====== SUPPLIED DATA

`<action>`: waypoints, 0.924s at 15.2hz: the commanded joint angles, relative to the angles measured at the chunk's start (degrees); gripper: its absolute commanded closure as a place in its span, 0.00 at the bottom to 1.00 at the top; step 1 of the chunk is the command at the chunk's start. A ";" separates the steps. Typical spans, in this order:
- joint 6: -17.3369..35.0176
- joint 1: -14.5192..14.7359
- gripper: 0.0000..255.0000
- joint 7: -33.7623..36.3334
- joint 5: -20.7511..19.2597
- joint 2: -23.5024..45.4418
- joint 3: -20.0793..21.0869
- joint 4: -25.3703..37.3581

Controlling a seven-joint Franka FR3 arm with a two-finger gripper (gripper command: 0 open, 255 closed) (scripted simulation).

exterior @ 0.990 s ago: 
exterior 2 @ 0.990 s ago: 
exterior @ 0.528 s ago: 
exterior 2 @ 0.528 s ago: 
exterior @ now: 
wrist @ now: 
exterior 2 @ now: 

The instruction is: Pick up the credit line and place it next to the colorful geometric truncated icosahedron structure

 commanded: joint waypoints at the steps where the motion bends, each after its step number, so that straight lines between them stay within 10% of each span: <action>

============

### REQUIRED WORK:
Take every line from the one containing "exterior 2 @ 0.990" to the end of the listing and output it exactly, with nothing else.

### WORKED SOLUTION:
exterior 2 @ 0.990 s ago: 
exterior @ 0.528 s ago: 
exterior 2 @ 0.528 s ago: 
exterior @ now: 
wrist @ now: 
exterior 2 @ now: 

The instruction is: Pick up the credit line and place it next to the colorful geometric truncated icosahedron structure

 commanded: joint waypoints at the steps where the motion bends, each after its step number, so that straight lines between them stay within 10% of each span: <action>

There's no more to this exercise.